The prothrombin mutation cannot be prevented in the medical sense, since it is a hereditary disease or damage to the genetic material. To reduce the risk of thrombosis or embolism, the coagulation factor should always be monitored.
In addition, prophylactic anticoagulant medication should be taken. Nicotine and birth control pills should be avoided as supportive treatment for factor II mutations or as a prophylactic measure, as they significantly increase the risk of prothrombin mutations.
The prothrombin mutation (factor II mutation) is a change in genetic information and requires lifelong therapy to reduce the risk of thrombosis and embolism.
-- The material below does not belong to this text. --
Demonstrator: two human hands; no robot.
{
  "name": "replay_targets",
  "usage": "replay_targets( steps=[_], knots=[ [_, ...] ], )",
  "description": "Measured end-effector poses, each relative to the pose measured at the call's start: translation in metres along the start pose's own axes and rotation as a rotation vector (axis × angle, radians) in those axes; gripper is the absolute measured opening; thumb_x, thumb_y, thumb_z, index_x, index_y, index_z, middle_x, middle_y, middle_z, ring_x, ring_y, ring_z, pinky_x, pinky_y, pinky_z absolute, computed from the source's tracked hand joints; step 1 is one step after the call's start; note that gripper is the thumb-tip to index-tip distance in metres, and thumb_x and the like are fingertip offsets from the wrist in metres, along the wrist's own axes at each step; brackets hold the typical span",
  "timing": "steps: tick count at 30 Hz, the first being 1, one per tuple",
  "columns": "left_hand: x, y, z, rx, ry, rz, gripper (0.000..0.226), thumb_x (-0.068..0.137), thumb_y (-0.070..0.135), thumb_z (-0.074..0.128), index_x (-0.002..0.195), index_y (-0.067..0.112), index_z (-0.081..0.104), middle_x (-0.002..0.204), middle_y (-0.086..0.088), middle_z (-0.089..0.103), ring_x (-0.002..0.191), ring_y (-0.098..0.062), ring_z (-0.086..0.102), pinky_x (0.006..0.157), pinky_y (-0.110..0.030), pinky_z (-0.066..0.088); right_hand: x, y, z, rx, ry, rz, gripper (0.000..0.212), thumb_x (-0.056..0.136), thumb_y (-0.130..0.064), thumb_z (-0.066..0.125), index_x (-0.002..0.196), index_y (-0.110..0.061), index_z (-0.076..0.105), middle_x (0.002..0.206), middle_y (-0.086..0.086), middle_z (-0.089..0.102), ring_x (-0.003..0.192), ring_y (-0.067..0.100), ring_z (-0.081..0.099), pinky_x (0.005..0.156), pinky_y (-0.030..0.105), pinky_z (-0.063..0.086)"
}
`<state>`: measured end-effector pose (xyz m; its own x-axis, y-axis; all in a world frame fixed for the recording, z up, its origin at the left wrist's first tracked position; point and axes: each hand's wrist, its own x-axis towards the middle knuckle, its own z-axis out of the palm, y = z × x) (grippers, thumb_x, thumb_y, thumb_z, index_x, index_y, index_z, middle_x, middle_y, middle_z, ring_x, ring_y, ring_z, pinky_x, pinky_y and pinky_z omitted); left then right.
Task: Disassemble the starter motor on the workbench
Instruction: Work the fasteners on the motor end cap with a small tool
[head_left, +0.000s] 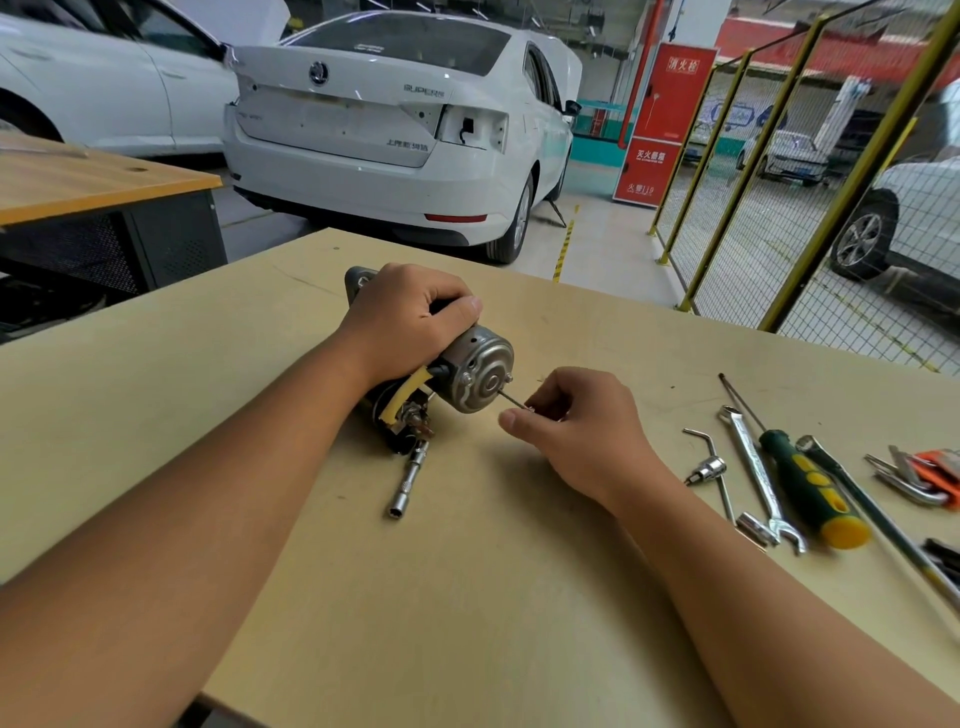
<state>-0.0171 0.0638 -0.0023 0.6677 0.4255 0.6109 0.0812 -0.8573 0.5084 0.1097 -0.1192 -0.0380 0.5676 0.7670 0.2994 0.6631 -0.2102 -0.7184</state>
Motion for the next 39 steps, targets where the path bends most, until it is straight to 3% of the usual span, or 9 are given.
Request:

There is no causal therapy for this disease. Drug treatment with anticoagulants (anticoagulants) such as heparin is recommended. This tries to avoid possible problems such as heart attacks, pulmonary embolisms or strokes.
Wearing compression stockings is also recommended, especially when sitting for long periods, such as when traveling by plane. Furthermore, a healthy diet in combination with sufficient physical activity helps to reduce the risk. Other approaches should include stopping addictive behaviors such as smoking.
After being diagnosed with a prothrombin mutation (factor II mutation), regular follow-up appointments should be made with the general practitioner. In a suspected case, a doctor should be consulted urgently. Talking to a gynecologist is important for women, since oral contraceptives such as the pill can increase the risk of thrombosis.
If a pregnancy is desired, this should be consulted with the doctor beforehand, since more checks are necessary here in order to reduce the risk of miscarriage. The prognosis for prothrombin mutation (factor II mutation) is relatively positive. Life expectancy is similar to that of a healthy person as far as the above points are taken into account.
You can do that yourself
Self-help with a prothrombin mutation consists mainly of improving the quality of life. First and foremost, it is necessary to carefully take the anticoagulants prescribed by the doctor. In order to prevent interactions, no additional medication may be taken without prior consultation with the doctor, including apparently harmless homeopathic preparations.
Those affected must have their coagulation factor checked regularly by their family doctor in order to be able to react to any changes and to prevent life-threatening complications such as pulmonary embolism or strokes. Female patients should seek advice from their gynecologist regarding further contraceptive planning, since taking the pill leads to an increased risk of thrombosis and must therefore not be continued.
A change in diet to a healthy and balanced diet, combined with regular exercise, supports any weight loss that may be necessary, relieves the strain on the cardiovascular system and ensures greater well-being. The additional avoidance of addictive substances such as nicotine also reduces the risk of blood clots.
If you feel dizzy or feel unwell, you must first and foremost always think about possible anemia and see a doctor immediately. The same applies to severe pain in the abdomen, legs or arms if this occurs for no apparent reason. If it is a clot, it can be treated early to prevent possible complications.